__Requirement__. Whenever "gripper" appears in a line, please copy that line from the data.

** Supplied information follows **

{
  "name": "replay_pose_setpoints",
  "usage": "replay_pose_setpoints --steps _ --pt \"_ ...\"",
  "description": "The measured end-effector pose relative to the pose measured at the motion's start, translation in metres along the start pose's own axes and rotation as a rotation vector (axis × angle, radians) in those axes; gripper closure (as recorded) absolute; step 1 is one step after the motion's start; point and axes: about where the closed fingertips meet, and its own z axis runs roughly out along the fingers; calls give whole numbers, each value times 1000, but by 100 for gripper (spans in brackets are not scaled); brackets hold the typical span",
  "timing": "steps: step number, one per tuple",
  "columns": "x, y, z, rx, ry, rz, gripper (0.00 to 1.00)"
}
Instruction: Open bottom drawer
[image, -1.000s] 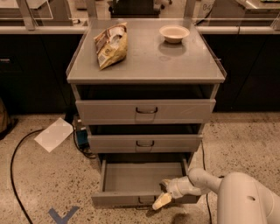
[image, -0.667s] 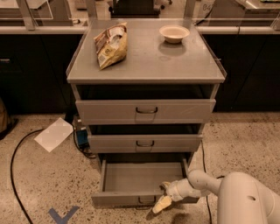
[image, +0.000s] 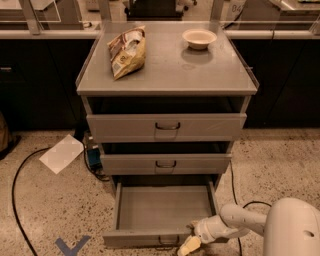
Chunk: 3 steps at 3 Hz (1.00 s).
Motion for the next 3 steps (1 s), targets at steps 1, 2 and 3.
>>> replay_pose_setpoints --steps 1,2,3 --pt "0 0 0 -1 0 -1 0" --pt "-5 3 8 -19 9 -19 0" --pt "8 18 -11 2 29 26 0"
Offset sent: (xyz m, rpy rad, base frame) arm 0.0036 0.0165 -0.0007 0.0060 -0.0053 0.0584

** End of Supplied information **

__Response to the task__.
  "description": "The measured end-effector pose relative to the pose measured at the motion's start, translation in metres along the start pose's own axes and rotation as a rotation vector (axis × angle, radians) in those axes; gripper closure (as recorded) absolute; step 1 is one step after the motion's start; point and axes: about where the closed fingertips meet, and its own z axis runs roughly out along the fingers; calls give whole numbers, each value times 1000, but by 100 for gripper (spans in brackets are not scaled); brackets hold the typical span",
  "columns": "x, y, z, rx, ry, rz, gripper (0.00 to 1.00)"

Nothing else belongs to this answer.